Order of child nodes in the Word document with footer

sagaofsilence.dev · April 14, 2025, 4:22pm

Hello,

I am using Aspose Words for Java version 24.6.

I am extracting all the tags defined in a Word template. Then, I process them to check if the expressions used in the tags are valid as per model rules.
To do so, I expect that the tags are retrieved in the order they are used.
Some of the tags could also define variables. Variables are defined first and then used.
So, to resolve the variable value, I depend on the order these tags appear in the Word document.
And I found that the order is maintained as long as they are defined in the body and used in the body. But when they are used inside the footer, I get tags in a different order on Windows (local) and Linux machine (dev server).

On a Windows machine, the output is:
{PARAGRAPH=[<<[root.Name]>>, <<var [name = user.Name]>>, <<var [code = root.Code]>>, <<var [footerVar = name + “ ” + code]>>, <<[root.Name] >>, <<[ root.Code]>>, <<[root.Description]>>, <<[footerVar]>>]}

Where as on the linux machine, the output is:
{PARAGRAPH=[<<[footerVar]>>], <<[root.Name]>>, <<var [name = user.Name]>>, <<var [code = root.Code]>>, <<var [footerVar = name + “ ” + code]>>, <<[root.Name] >>, <<[ root.Code]>>, <<[root.Description]>>}

On the UNIX machine, the script tag using the variable appears first in the retrieved tags than its variable declaration.

I understand that there are different types of header/footer (first, primary, even/odd).
The users are likely to use any type of header and/or footer and define variables and then use those variables. The order of the tags is important for me to perform model verification.

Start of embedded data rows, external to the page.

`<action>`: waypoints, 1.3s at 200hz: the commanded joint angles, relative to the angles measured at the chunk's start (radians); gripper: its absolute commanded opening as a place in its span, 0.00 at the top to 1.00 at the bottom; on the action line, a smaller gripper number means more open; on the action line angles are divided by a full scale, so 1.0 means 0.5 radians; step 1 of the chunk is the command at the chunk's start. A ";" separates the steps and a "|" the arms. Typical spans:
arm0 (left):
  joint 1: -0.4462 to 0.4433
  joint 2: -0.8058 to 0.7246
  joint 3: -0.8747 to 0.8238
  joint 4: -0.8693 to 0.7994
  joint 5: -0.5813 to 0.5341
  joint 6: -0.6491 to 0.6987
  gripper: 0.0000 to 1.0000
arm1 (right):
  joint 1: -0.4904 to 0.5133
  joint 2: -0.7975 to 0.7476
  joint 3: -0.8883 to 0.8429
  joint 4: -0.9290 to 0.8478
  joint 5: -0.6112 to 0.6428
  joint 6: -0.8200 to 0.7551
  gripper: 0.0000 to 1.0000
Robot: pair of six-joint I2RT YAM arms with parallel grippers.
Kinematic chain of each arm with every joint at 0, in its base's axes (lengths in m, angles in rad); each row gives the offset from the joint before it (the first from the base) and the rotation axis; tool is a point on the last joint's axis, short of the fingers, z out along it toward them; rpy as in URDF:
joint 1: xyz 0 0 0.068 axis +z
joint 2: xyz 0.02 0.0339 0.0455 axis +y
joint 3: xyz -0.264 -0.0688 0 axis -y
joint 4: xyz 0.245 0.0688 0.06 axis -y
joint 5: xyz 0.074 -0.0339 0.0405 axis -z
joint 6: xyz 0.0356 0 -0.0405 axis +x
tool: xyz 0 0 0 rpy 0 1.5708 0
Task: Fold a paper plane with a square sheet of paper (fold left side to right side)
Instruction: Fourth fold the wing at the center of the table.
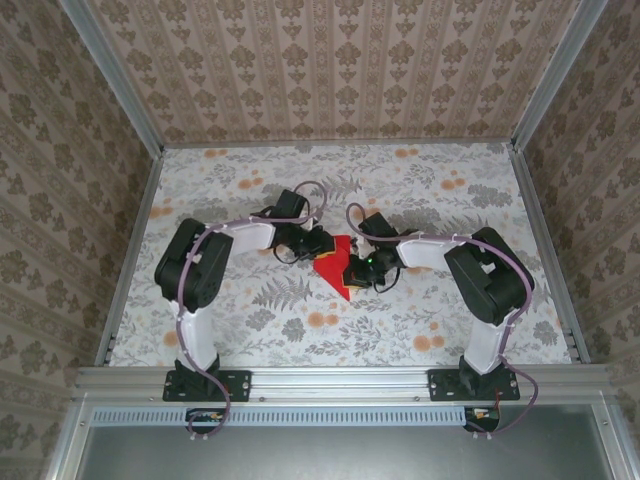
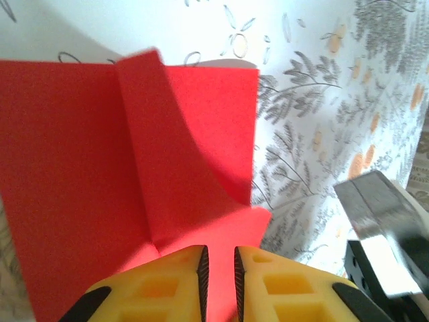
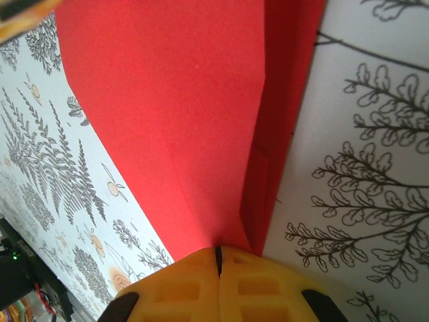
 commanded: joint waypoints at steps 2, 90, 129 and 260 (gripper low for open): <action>-0.009 -0.114 -0.122 0.085 0.088 0.027 0.83 | 0.016 0.113 -0.015 -0.307 0.221 -0.052 1.00; -0.139 0.027 -0.187 0.177 0.252 -0.052 0.90 | 0.037 0.146 0.037 -0.356 0.264 -0.070 1.00; -0.145 0.093 -0.163 0.138 0.226 -0.035 0.91 | 0.041 0.152 0.054 -0.396 0.290 -0.091 1.00; 0.037 0.293 0.243 -0.260 -0.120 0.232 0.94 | 0.045 0.160 0.067 -0.518 0.358 -0.178 1.00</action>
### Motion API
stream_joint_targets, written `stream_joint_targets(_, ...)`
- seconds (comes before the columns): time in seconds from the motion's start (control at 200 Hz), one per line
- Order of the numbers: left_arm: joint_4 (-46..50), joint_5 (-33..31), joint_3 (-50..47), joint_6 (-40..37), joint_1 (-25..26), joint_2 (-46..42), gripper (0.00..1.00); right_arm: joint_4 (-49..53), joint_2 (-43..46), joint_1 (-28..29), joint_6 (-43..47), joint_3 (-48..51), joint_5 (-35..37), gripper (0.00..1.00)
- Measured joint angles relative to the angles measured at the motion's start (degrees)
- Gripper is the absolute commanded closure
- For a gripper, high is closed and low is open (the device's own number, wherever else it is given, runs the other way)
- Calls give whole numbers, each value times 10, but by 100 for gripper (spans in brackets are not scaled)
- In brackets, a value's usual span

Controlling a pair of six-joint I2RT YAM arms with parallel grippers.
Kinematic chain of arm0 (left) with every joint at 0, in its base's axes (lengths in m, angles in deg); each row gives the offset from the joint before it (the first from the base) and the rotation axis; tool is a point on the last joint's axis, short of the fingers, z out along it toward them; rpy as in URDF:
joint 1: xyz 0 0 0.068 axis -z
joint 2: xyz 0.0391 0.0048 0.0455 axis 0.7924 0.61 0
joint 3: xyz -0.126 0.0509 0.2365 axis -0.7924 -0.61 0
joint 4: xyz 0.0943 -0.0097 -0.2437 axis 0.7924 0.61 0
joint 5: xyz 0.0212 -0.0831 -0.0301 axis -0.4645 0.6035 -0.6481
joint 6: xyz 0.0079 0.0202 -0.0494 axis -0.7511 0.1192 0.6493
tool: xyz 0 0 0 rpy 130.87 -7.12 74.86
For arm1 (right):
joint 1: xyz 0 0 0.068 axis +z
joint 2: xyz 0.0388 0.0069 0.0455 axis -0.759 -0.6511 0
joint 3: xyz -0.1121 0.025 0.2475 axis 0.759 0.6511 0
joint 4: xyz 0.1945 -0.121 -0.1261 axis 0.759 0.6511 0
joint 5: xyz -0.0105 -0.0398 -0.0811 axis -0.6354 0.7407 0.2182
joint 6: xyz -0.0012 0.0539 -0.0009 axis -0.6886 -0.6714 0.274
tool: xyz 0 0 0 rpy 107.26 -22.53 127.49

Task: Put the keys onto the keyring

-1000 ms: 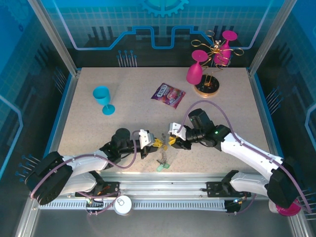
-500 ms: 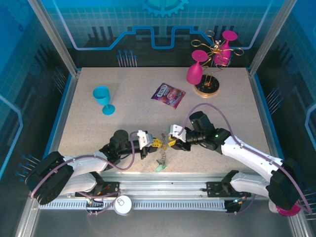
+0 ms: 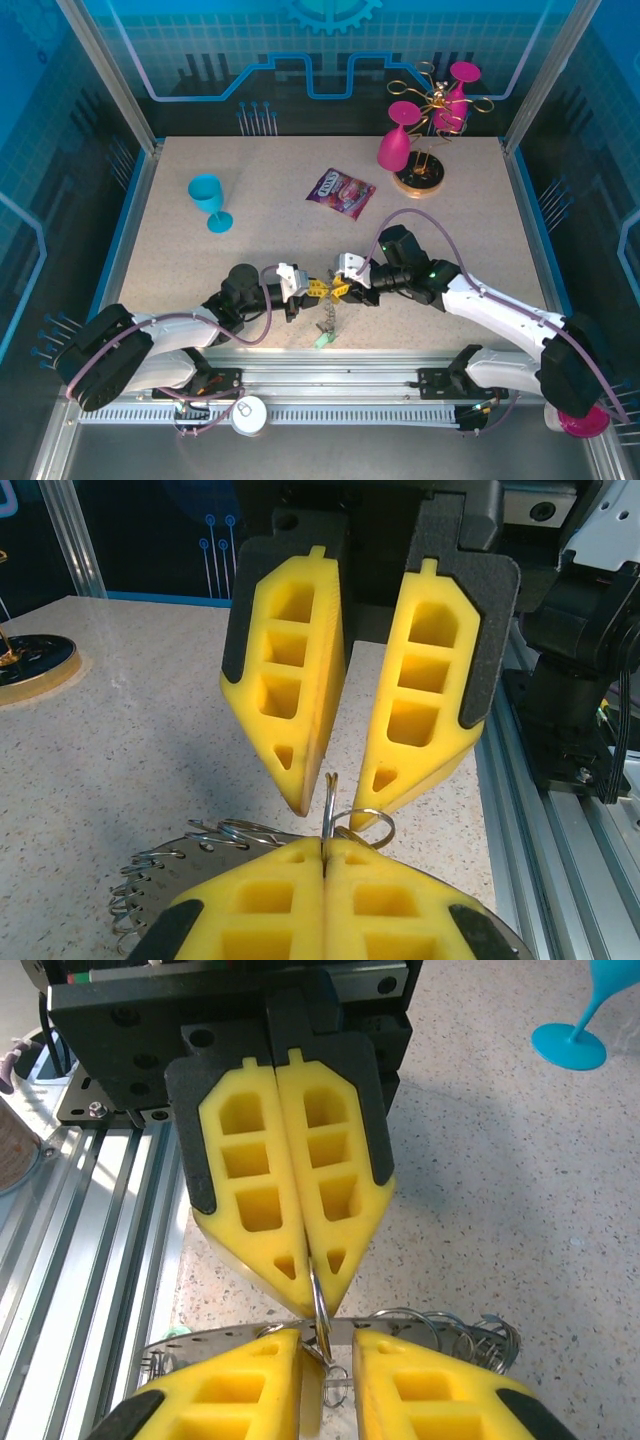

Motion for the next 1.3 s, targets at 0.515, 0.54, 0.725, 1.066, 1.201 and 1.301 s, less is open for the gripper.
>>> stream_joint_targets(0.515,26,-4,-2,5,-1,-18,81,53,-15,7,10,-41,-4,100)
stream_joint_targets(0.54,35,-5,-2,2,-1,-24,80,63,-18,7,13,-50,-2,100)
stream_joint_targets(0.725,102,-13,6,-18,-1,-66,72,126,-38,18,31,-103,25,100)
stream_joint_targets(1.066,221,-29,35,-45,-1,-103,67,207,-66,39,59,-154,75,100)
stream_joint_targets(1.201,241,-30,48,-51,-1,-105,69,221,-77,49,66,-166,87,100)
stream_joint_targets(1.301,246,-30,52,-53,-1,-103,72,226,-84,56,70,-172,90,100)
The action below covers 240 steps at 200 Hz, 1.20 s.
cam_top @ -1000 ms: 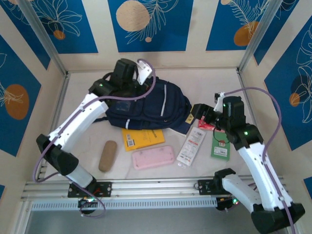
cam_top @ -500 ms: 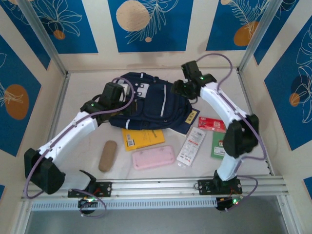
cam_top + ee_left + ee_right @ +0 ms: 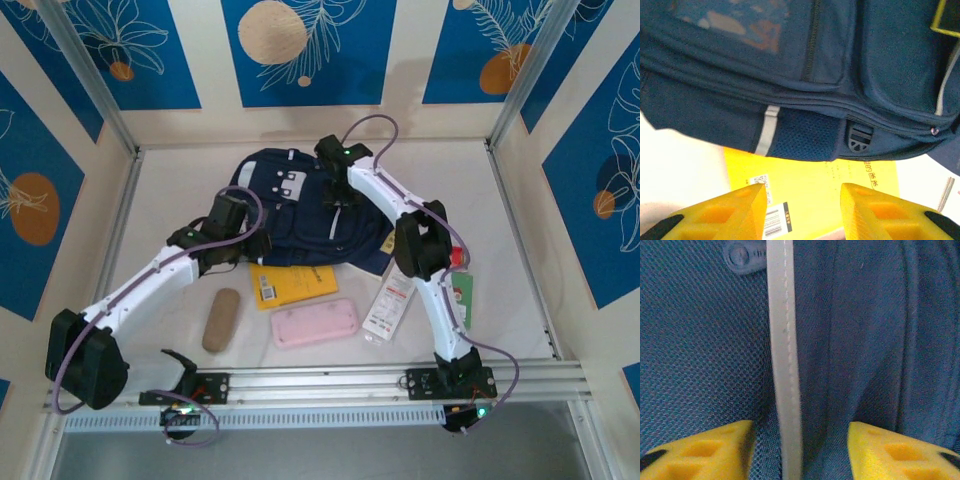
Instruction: Pack the student bag
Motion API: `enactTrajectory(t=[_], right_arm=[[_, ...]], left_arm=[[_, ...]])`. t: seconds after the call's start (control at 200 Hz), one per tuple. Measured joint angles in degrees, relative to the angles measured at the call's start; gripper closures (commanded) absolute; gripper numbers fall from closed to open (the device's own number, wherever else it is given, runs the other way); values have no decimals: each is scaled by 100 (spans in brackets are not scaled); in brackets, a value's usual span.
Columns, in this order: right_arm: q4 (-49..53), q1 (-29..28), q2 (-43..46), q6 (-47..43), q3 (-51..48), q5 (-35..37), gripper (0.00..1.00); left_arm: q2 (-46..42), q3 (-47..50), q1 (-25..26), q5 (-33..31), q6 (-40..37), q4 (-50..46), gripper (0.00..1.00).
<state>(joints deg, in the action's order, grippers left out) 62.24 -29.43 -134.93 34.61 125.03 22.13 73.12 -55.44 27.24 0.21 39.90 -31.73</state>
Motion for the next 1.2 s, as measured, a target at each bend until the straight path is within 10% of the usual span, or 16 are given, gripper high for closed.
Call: enactTrajectory(t=[0.03, 0.815, 1.2], right_arm=[[24, -4, 0, -9, 0, 7, 100], [1886, -570, 1091, 2750, 1799, -907, 100], [297, -879, 2940, 3534, -1971, -975, 100]], left_arm=[[0, 28, -72, 46, 90, -31, 59], [28, 461, -511, 15, 636, -227, 55], [1128, -131, -511, 74, 778, -164, 49]])
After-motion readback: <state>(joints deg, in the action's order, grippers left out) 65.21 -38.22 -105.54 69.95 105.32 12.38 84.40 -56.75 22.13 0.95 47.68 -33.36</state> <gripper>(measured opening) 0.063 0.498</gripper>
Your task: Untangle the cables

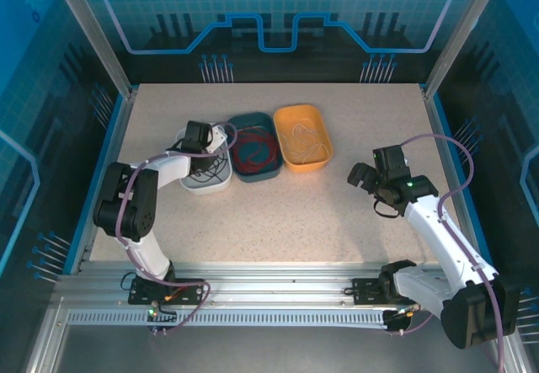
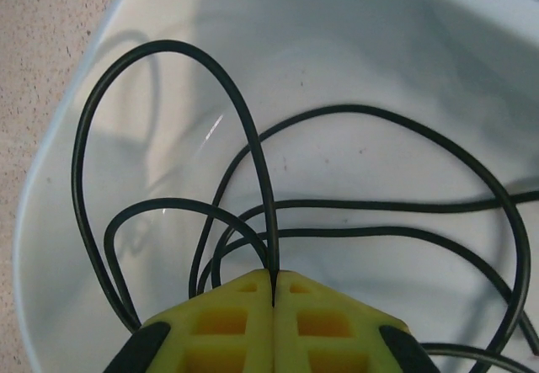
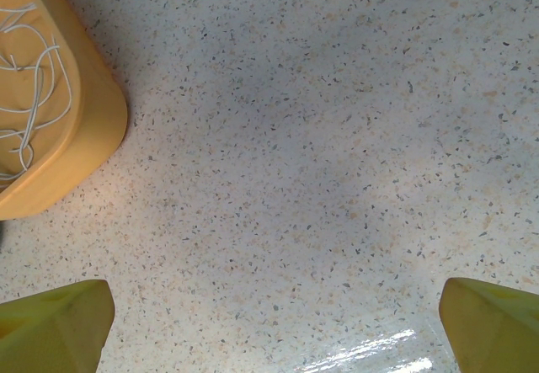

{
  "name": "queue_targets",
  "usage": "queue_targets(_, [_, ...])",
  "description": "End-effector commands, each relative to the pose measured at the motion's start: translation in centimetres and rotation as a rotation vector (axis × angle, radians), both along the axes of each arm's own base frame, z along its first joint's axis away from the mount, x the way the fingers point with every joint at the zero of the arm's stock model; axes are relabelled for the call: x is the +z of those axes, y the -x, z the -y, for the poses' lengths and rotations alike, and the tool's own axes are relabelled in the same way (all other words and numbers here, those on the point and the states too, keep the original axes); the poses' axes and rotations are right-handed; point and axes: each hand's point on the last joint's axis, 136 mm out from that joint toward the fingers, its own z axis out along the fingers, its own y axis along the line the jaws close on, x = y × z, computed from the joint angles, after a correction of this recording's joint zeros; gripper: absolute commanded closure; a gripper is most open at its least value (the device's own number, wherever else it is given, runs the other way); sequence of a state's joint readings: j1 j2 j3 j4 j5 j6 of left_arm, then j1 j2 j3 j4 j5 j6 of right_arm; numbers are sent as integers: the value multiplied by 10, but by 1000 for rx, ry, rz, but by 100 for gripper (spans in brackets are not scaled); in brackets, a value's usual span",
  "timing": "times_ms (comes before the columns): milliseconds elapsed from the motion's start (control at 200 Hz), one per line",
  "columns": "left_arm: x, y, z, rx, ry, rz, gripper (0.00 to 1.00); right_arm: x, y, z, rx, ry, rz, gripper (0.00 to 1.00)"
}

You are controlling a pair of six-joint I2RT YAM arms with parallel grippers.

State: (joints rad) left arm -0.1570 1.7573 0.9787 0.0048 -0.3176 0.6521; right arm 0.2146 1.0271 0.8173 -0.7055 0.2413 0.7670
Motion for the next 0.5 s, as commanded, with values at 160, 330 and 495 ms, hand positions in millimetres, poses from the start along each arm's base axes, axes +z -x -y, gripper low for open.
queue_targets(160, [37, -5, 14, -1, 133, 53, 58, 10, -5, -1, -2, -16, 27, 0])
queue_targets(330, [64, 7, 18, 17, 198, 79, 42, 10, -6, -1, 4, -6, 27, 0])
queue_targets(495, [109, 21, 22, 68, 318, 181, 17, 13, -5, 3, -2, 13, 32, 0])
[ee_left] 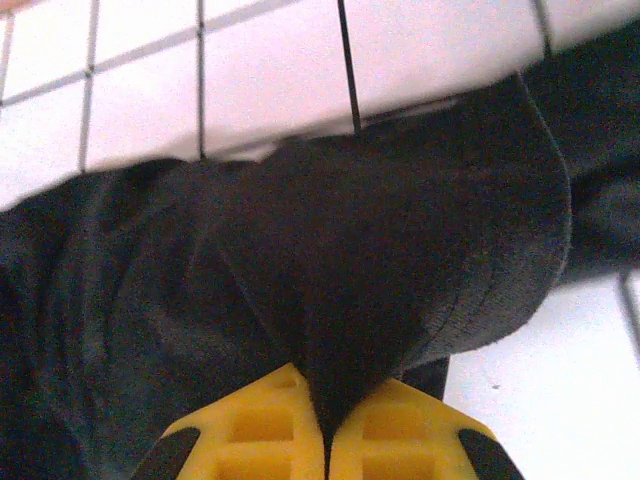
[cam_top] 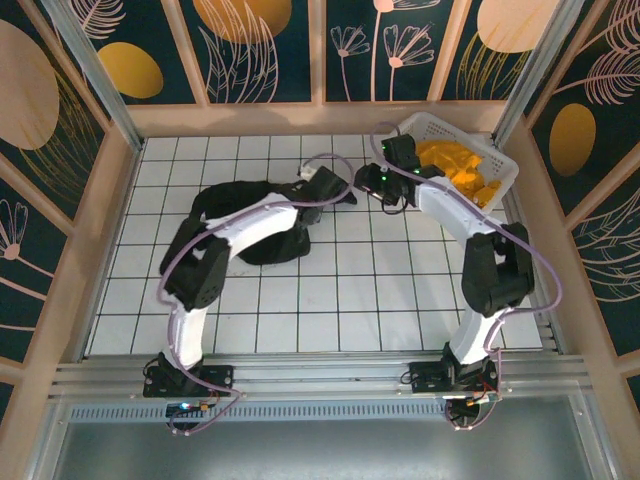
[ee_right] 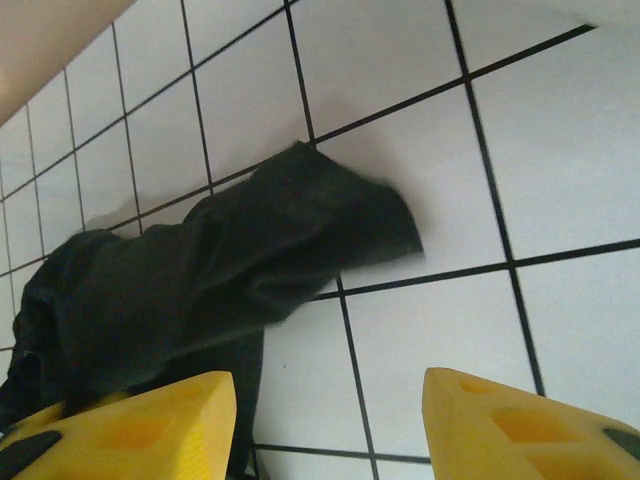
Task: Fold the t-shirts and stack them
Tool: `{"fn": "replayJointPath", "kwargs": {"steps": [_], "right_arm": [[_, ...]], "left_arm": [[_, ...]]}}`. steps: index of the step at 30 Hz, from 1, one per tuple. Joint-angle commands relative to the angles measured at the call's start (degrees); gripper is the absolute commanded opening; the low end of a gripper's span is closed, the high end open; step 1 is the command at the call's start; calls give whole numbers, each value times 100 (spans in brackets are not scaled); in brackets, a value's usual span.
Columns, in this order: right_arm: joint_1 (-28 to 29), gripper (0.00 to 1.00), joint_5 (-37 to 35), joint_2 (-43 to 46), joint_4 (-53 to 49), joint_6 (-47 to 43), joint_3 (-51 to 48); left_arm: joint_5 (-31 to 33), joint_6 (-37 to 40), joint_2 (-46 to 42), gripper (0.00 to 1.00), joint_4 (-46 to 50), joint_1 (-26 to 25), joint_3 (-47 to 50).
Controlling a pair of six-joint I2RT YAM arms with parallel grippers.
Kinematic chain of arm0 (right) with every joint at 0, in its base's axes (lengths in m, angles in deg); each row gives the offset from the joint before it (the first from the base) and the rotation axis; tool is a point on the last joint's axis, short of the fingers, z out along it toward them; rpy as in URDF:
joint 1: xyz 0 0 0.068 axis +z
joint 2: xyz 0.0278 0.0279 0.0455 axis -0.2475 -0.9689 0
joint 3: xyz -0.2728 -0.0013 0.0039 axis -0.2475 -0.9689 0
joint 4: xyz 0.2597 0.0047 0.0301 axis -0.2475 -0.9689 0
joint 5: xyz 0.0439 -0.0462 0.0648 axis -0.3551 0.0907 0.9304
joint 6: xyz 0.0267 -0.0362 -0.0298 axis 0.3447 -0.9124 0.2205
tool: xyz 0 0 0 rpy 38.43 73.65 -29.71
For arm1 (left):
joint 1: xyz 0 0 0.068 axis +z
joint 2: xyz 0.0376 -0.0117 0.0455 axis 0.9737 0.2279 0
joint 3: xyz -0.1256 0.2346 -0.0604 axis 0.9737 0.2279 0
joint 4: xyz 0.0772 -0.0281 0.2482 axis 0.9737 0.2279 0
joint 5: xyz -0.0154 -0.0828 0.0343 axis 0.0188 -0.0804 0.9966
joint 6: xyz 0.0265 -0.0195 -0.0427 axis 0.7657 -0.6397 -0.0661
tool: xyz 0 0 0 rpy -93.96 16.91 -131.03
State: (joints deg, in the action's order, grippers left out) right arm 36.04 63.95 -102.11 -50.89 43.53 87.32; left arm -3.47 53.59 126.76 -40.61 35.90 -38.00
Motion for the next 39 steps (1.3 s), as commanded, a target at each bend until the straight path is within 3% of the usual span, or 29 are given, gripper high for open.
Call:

Please guide me on how to handle this.
PFA the template.
Var_footer.docx (31 KB)

Logic to extract the tags:

 private void testVariables() {
    final File templateFile =
        new File(
            "path\\to\\input\\word\\templates",
            "Var_footer.docx");
    try (final InputStream inputStream = new FileInputStream(templateFile); ) {

      final Document doc = new Document(inputStream);
      final NodeCollection<?> childNodes = doc.getChildNodes(NodeType.PARAGRAPH, true);
      final Map<String, List<String>> result = new LinkedHashMap<>();
      final ArrayList<String> tagsCollected = new ArrayList<>();
      result.put(NodeType.getName(NodeType.PARAGRAPH), tagsCollected);
      Node node;
      String nodeText;
      String parentNodeType;
      List<String> extractedTags;
      for (int i = 0; i < childNodes.getCount(); i++) {
        node = childNodes.get(i);
        nodeText = StringUtils.trimToEmpty(node.getText());
        parentNodeType = NodeType.getName(node.getParentNode().getNodeType());
        if (nodeText.isEmpty()) {
          continue;
        }
        log.debug("{} inside {}", nodeText, parentNodeType);
        final String inputWithSingleWhitespace =
            StringUtils.normalizeSpace(StringUtils.trimToEmpty(nodeText));
        final Matcher matcher =
            Pattern.compile("(?-s)<<.+?>>", Pattern.DOTALL).matcher(inputWithSingleWhitespace);

        extractedTags = matcher.results().map(MatchResult::group).toList();
        if (CollectionUtils.isEmpty(extractedTags)) {
          continue;
        }
        tagsCollected.addAll(extractedTags);
      }
      log.debug("Node text: {}", result);
    } catch (Exception e) {
      throw new RuntimeException(e);
    }
  }

Professionalize.Discourse · April 14, 2025, 4:23pm

@sagaofsilence.dev

It seems that you are experiencing inconsistencies in the order of tags extracted from a Word document’s footer when running your code on different operating systems (Windows vs. Linux). This can be attributed to how Aspose.Words processes the document structure, particularly with headers and footers.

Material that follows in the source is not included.